Your assignment = Would you write out, word for word, each line of the records below from the top through the one holding "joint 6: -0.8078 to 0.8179"?

Data to process =
^^^^

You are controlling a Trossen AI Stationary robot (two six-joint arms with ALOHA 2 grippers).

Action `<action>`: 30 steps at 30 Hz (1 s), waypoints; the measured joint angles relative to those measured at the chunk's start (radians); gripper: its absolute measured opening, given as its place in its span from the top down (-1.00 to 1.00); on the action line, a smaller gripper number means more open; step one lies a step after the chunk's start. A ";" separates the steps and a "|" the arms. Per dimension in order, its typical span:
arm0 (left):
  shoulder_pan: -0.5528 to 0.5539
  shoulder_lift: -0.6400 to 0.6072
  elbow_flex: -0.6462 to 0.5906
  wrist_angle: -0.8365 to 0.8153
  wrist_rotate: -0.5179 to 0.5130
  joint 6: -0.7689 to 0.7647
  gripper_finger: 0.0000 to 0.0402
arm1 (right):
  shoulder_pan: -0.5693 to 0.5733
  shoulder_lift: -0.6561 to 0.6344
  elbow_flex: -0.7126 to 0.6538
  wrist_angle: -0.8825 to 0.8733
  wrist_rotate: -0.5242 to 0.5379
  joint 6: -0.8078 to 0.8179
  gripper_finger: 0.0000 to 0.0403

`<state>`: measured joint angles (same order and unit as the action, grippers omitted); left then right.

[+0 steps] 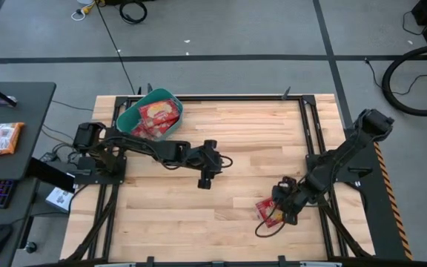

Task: Sort popcorn bags into baskets
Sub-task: Put the red popcorn bag into the green bin

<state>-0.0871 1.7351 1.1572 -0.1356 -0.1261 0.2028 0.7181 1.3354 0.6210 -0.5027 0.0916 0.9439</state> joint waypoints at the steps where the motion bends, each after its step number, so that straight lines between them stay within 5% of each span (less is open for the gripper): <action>1: -0.002 0.000 -0.003 -0.022 0.010 -0.007 0.15 | 0.003 0.023 0.000 0.005 -0.002 0.005 0.38; 7: -0.030 0.033 -0.003 0.009 0.056 -0.012 0.15 | 0.008 0.134 0.007 0.020 0.066 0.000 0.43; 13: -0.029 0.034 -0.003 0.017 0.052 -0.036 0.15 | -0.057 0.156 -0.002 0.104 0.395 -0.194 0.43; 16: -0.027 0.034 -0.003 0.022 0.052 -0.061 0.15 | -0.124 0.148 0.000 0.202 0.479 -0.356 0.43; 22: -0.030 0.070 -0.004 0.069 0.053 -0.086 0.15 | -0.207 0.095 0.038 0.204 0.421 -0.518 0.44; 30: -0.030 0.199 -0.003 0.291 0.050 -0.081 0.15 | -0.173 0.096 0.146 -0.084 0.367 -0.567 0.46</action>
<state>-0.1173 1.9344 1.1538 0.1549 -0.0759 0.1218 0.5446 1.4310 0.7668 -0.5869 0.4591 0.3769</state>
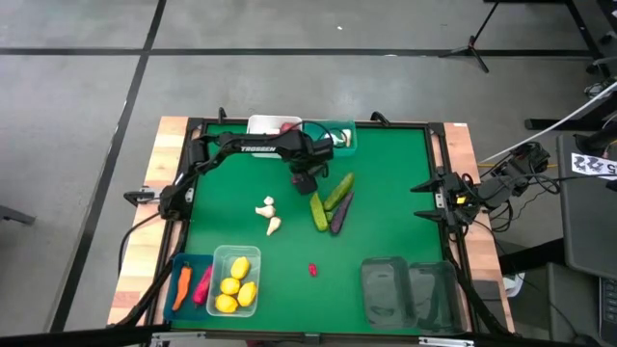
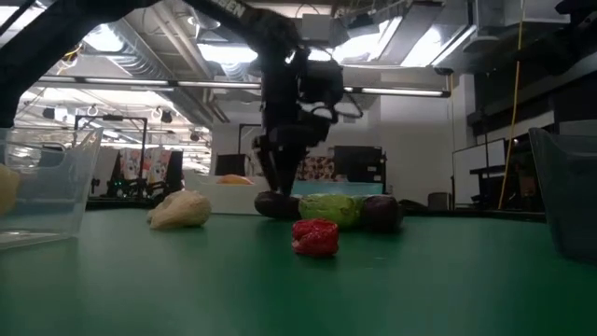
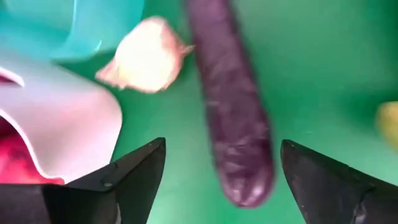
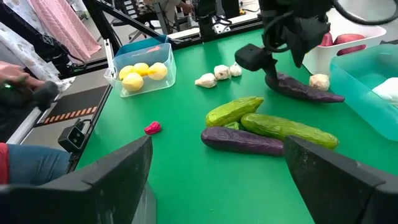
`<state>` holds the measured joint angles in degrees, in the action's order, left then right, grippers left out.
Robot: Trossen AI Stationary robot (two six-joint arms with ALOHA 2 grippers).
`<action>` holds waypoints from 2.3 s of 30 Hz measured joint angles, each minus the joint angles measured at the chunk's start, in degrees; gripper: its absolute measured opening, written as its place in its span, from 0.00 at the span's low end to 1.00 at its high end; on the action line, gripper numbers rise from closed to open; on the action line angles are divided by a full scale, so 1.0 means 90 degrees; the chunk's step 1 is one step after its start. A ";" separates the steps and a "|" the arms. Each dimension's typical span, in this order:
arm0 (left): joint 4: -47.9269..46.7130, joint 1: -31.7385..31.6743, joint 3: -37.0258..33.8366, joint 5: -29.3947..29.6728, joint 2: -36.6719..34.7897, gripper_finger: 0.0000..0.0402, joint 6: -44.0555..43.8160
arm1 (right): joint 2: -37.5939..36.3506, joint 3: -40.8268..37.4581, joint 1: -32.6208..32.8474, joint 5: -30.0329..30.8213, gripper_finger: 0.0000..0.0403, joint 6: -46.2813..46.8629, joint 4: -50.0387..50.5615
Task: Sort produce into baskets
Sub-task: Put the eggplant into the left black bin
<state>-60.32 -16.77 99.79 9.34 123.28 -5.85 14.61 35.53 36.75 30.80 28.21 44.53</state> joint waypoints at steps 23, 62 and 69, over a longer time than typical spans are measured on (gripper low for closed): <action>0.0802 -0.0056 -0.0522 -0.0364 0.0034 0.51 0.0309 | 0.0000 0.0001 -0.0001 0.0000 0.89 0.0001 0.0012; 0.9100 0.2915 -0.0131 -0.0700 0.0117 0.39 0.0784 | -0.0002 0.0000 -0.0002 0.0748 0.89 0.0032 0.0000; 1.0310 0.2910 -0.0125 -0.1500 0.0858 0.39 0.0321 | -0.0002 0.0001 -0.0002 0.0748 0.89 0.0078 0.0029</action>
<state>32.47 9.42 98.66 -4.16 131.01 -2.96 14.59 35.53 36.73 37.54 28.91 44.80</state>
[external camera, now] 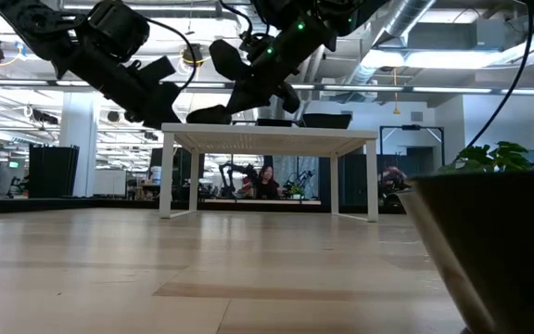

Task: Pick & Place Mini shaped plates
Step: Stack the leaf-shaped plate on top of the leaf-shaped plate on the shelf

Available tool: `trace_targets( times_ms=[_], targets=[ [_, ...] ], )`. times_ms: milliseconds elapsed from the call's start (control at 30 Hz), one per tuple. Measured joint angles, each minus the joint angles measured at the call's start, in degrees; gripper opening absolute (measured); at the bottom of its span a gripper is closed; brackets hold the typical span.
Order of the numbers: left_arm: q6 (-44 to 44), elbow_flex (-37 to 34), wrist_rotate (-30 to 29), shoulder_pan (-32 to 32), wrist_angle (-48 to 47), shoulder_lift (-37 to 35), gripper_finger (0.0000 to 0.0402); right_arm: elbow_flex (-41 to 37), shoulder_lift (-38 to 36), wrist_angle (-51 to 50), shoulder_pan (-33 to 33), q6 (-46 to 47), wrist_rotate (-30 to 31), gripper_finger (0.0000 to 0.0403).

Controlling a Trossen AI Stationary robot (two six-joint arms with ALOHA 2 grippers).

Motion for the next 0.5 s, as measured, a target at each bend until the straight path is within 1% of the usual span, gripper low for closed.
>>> trace_targets(
  times_ms=[133, 233, 267, 500],
  targets=[
    [0.00, 0.00, 2.83, 0.00, 0.90, 0.00, 0.0005, 0.00, 0.00, 0.64, 0.15, -0.01, -0.21, 0.0000],
    [-0.01, 0.00, 4.28, -0.04, 1.03, -0.02, 0.0005, 0.00, 0.00, 1.40, 0.15, -0.38, -2.27, 0.0000],
    [-0.02, 0.00, 4.57, -0.04, 1.07, -0.02, 0.0005, 0.00, 0.00, 1.40, 0.20, -0.43, -3.08, 0.0000],
    [0.00, 0.00, 4.80, -0.65, 1.24, -0.02, 0.0005, 0.00, 0.00, 1.03, 2.72, -2.06, -2.89, 0.0000]
  ],
)
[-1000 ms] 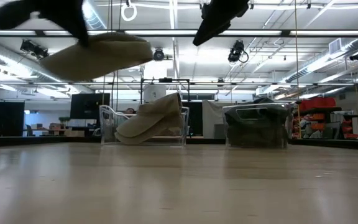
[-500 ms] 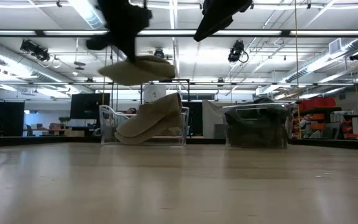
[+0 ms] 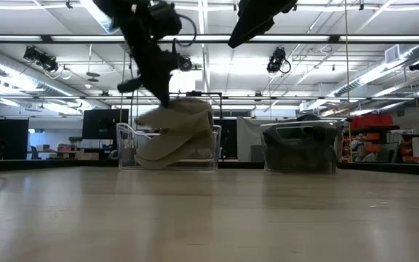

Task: Pick & Place hat
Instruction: Put the brown cap into the left transparent bin

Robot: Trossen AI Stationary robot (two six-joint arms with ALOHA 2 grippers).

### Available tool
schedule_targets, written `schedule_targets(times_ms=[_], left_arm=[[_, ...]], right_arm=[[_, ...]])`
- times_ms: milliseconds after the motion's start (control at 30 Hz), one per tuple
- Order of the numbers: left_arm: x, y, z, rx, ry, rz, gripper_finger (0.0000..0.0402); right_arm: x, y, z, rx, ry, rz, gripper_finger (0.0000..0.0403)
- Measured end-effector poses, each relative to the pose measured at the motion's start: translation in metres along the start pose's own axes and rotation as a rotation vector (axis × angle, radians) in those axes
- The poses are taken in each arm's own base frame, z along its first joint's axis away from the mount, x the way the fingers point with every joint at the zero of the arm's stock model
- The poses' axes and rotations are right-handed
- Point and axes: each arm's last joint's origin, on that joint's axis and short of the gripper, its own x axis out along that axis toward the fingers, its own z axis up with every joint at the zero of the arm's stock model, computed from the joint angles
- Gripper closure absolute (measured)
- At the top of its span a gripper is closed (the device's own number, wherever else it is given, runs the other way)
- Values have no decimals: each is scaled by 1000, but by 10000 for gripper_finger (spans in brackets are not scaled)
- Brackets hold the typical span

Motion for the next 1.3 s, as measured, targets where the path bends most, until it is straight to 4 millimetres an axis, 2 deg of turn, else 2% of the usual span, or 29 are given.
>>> schedule_targets(times_ms=[167, 367, 500, 633, 833, 1033, 1200, 1300], left_arm=[[31, -28, -2, 91, -81, 19, 400], [49, -53, 1, 36, -186, 38, 399], [58, -67, -6, -159, -167, -30, 391], [60, -70, -8, -337, -155, -53, 375], [55, -64, -3, -470, -100, -18, 333], [39, -55, 7, -540, -52, -19, 269], [20, -48, 18, -599, -2, -72, 220], [-1, -38, 22, -724, 39, -107, 209]], right_arm=[[0, 0, 0, 1, 4, -1, 242], [0, 0, 0, 4, 5, -1, 242], [0, 0, 0, 4, 4, -1, 242], [0, 0, 0, 4, 3, -1, 242], [0, 0, 0, 4, 1, -1, 242], [0, 0, 0, 4, 4, -1, 242], [0, -1, -2, 2, 23, -2, 242], [-1, 0, -3, 16, 25, -2, 242]])
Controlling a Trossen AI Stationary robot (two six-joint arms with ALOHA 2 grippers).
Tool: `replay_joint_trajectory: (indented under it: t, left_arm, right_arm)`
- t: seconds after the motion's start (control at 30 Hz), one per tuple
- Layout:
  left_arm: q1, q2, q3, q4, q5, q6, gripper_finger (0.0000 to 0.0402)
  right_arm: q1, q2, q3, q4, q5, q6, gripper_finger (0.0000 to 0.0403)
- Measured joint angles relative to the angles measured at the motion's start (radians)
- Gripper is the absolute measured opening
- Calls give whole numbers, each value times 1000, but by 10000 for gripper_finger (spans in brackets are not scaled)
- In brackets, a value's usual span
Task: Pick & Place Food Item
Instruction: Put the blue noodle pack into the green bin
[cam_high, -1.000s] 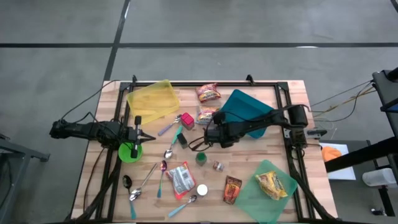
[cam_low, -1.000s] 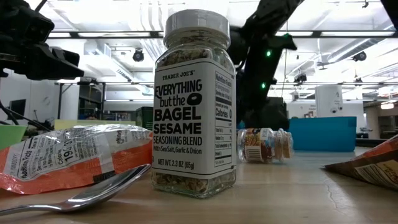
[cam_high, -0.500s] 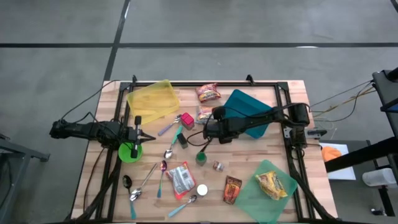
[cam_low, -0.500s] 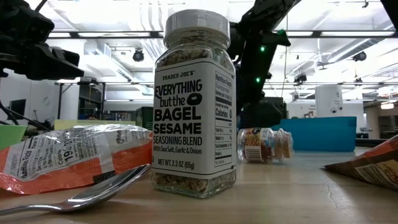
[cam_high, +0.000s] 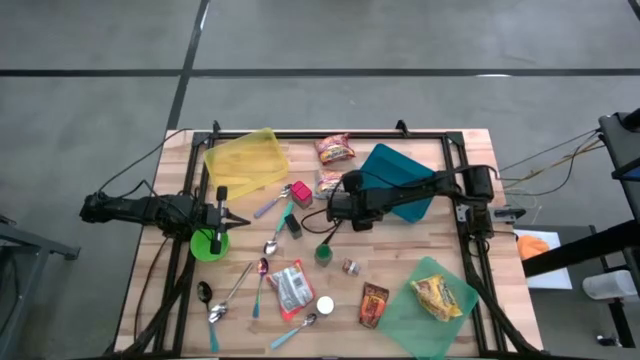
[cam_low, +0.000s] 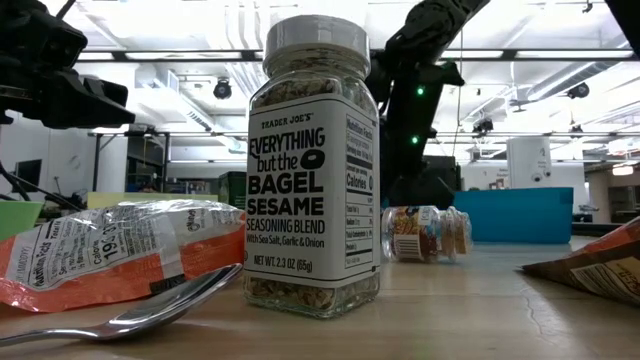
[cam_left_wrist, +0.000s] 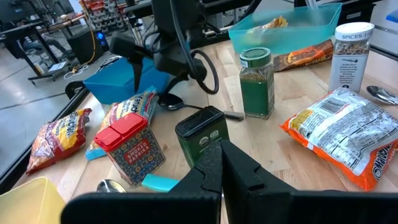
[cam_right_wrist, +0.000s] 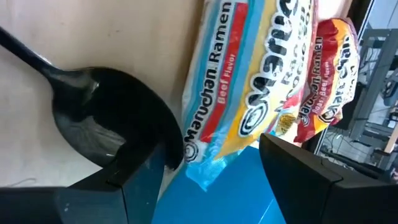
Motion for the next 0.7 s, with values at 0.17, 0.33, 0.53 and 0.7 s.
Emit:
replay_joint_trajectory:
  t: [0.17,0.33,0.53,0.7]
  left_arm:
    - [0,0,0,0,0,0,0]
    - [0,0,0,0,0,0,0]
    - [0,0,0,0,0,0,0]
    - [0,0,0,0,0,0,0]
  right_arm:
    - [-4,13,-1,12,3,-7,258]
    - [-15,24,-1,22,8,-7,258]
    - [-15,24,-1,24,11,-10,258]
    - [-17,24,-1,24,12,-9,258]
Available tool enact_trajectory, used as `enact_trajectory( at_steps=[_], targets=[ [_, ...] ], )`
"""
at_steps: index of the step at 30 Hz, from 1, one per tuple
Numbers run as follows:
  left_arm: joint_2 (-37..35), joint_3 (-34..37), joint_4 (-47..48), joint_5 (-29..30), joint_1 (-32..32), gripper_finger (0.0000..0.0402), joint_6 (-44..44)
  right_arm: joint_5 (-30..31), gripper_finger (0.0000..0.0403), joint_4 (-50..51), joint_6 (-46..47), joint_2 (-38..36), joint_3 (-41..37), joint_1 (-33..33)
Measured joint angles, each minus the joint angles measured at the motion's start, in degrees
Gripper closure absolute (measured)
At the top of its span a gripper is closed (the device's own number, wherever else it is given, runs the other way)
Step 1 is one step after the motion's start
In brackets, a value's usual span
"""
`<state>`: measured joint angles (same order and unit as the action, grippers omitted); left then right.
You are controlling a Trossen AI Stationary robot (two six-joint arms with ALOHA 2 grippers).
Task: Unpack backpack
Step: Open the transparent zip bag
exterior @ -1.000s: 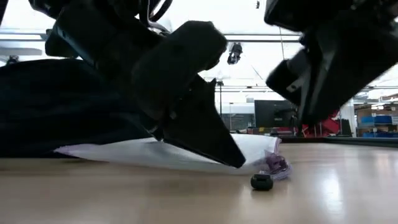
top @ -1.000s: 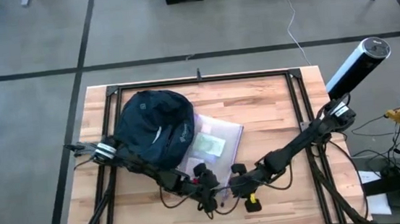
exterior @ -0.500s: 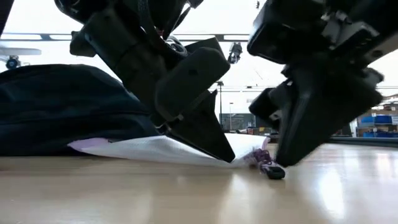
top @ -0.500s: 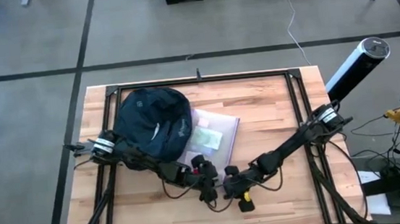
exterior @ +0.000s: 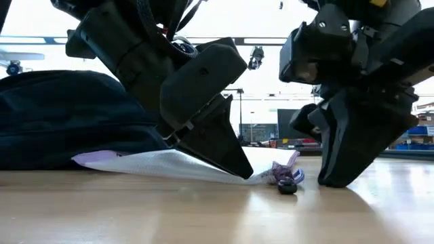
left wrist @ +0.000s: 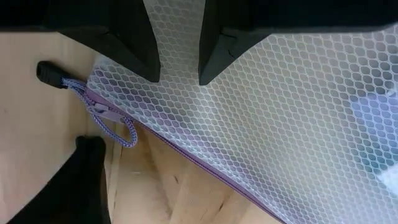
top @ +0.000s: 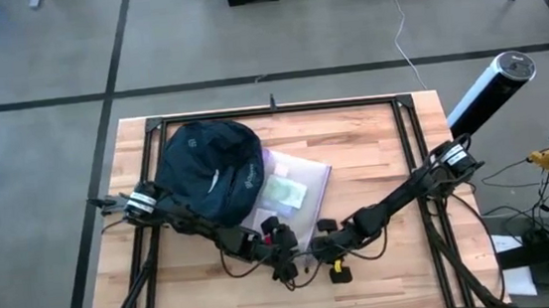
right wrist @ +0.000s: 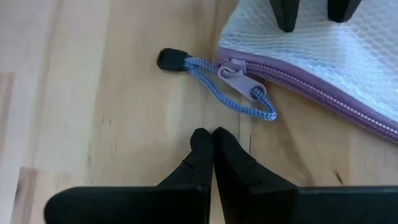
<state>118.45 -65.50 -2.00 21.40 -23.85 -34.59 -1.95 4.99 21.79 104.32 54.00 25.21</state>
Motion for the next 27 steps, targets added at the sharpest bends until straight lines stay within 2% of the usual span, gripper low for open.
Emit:
enact_trajectory(
  at_steps=[5,7,14,21,24,27],
  targets=[
    [0.07,0.03,-0.45,0.53,-0.03,0.0299,-0.17,0.48,0.0403,-14.32,-1.65,-1.56,0.25,-0.5],
    [0.11,0.03,-0.51,0.64,-0.07,0.0299,-0.24,0.69,0.0403,-14.91,-1.9,-0.68,0.35,-1.24],
    [0.13,0.07,-0.79,0.73,-0.14,0.0299,-0.51,0.39,0.0403,-6.62,-1.15,0.36,0.21,-1.42],
    [0.19,0.07,-0.91,0.86,-0.31,0.0299,-0.66,0.95,0.0403,14.58,0.1,-3.14,1.28,-1.35],
    [0.22,0.07,-1.02,0.82,-0.39,0.0299,-0.63,2.09,0.0403,15.91,0.1,-6.72,1.29,-1.35],
    [0.31,0.07,-1.26,1.26,-0.44,0.0299,-0.55,3.14,0.0403,10.81,-0.66,-8.26,1.16,-1.44]
  ],
)
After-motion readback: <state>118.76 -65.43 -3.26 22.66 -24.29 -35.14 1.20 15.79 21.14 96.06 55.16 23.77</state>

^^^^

Answer to this task =
You are controlling a Trossen AI Stationary robot (two six-joint arms with ALOHA 2 grippers).

Action `<action>`: 30 steps at 30 Hz (1 s), waypoints; the measured joint angles relative to those measured at the chunk's start (radians); gripper: its absolute measured opening, given as its place in its span from the top down (-1.00 to 1.00); on the action line, a smaller gripper number means more open; step one lies a step after the chunk's start. A ";" separates the steps and a "|" the arms. Per dimension in order, its typical span:
arm0 (left):
  shoulder_pan: -0.5528 to 0.5539
  shoulder_lift: -0.6400 to 0.6072
  elbow_flex: -0.6462 to 0.5906
  wrist_angle: -0.8365 to 0.8153
  wrist_rotate: -0.5179 to 0.5130
  joint 6: -0.7689 to 0.7647
  gripper_finger: 0.0000 to 0.0402
arm1 (right):
  shoulder_pan: -0.5693 to 0.5733
  shoulder_lift: -0.6561 to 0.6344
  elbow_flex: -0.7126 to 0.6538
  wrist_angle: -0.8825 to 0.8733
  wrist_rotate: -0.5242 to 0.5379
  joint 6: -0.8078 to 0.8179

Nothing more remains in this exercise.